= Work request =
Leaving the pictures aside, transcribe every line below exactly.

= Collected material =
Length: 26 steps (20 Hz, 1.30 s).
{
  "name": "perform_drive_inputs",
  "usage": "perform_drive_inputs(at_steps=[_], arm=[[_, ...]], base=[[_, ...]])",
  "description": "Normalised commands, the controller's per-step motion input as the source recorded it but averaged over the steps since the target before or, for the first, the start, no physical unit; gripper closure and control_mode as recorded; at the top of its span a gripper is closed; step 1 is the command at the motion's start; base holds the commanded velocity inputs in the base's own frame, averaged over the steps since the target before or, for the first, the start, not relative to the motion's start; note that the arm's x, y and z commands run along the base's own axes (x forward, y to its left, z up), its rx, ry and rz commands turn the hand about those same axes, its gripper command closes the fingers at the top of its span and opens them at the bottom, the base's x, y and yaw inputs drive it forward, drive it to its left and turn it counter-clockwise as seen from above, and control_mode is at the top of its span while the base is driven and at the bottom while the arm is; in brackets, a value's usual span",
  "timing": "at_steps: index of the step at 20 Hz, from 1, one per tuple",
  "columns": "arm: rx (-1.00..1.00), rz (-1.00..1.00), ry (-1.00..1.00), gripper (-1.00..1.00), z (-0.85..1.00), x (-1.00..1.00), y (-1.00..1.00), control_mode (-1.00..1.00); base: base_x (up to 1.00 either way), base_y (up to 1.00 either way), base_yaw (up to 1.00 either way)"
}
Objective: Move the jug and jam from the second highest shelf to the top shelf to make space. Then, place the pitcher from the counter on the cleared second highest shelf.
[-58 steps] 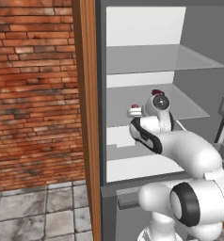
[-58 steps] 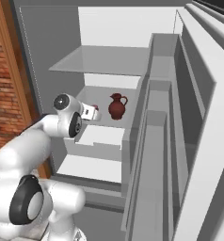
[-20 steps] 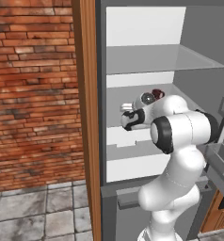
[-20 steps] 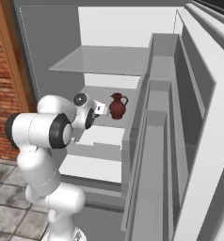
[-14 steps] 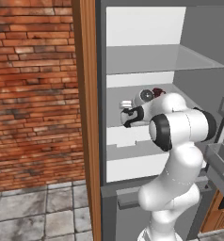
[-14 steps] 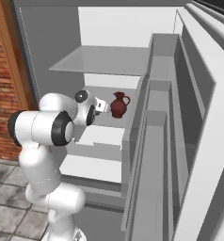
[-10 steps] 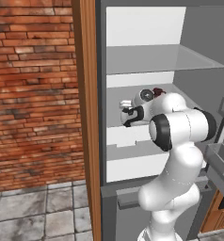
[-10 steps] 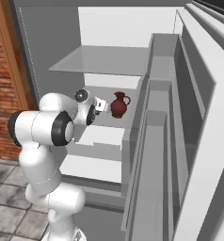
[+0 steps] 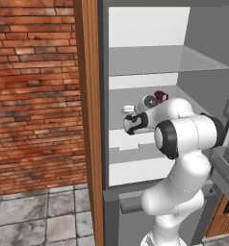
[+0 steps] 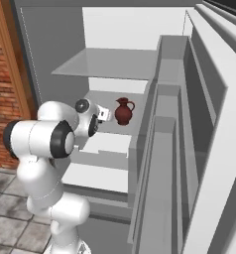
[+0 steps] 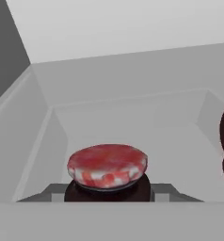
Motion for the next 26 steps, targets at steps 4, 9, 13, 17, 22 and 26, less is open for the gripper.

= Output for this exercise =
Length: 26 steps (20 Hz, 1.30 s).
{
  "name": "perform_drive_inputs",
  "usage": "perform_drive_inputs(at_steps=[_], arm=[[_, ...]], base=[[_, ...]])",
  "description": "Normalised commands, the controller's per-step motion input as the source recorded it but averaged over the steps since the target before or, for the first, the start, no physical unit; gripper closure and control_mode as recorded; at the top of its span a gripper is closed; step 1 is the command at the motion's start; base holds the commanded velocity inputs in the base's own frame, averaged over the steps since the target before or, for the first, the start, not relative to the motion's start; note that the arm's x, y and z commands run along the base's own axes (x forward, y to its left, z up), its rx, ry and rz commands turn the hand about those same axes, its gripper command closes the fingers at the top of its span and opens them at the bottom, the base's x, y and yaw inputs drive it forward, drive it to its left and turn it counter-clockwise as seen from above, and control_mode is at the top of its span while the base is driven and at the bottom while the arm is; in brackets, a value's usual span",
  "timing": "at_steps: index of the step at 20 Hz, from 1, one per tuple",
  "columns": "arm: rx (-1.00..1.00), rz (-1.00..1.00), ry (-1.00..1.00), gripper (-1.00..1.00), z (-0.85..1.00), x (-1.00..1.00), y (-1.00..1.00), control_mode (-1.00..1.00); base: base_x (up to 1.00 either way), base_y (up to 1.00 either way), base_yaw (up to 1.00 either way)"
}
Objective: Move the jug and jam from the second highest shelf to the top shelf to make space. Then, place the pitcher from the counter on the cleared second highest shelf.
[-58 steps] 
[-58 steps] 
[-20 steps] 
[-20 steps] 
[-14 steps] 
[-14 steps] 
[-10 steps] 
[-10 steps] 
[+0 steps] 
[+0 steps] 
[+0 steps] 
Motion for the next 26 steps, targets at steps 4, 9, 13, 17, 22 and 26, less is open for the gripper.

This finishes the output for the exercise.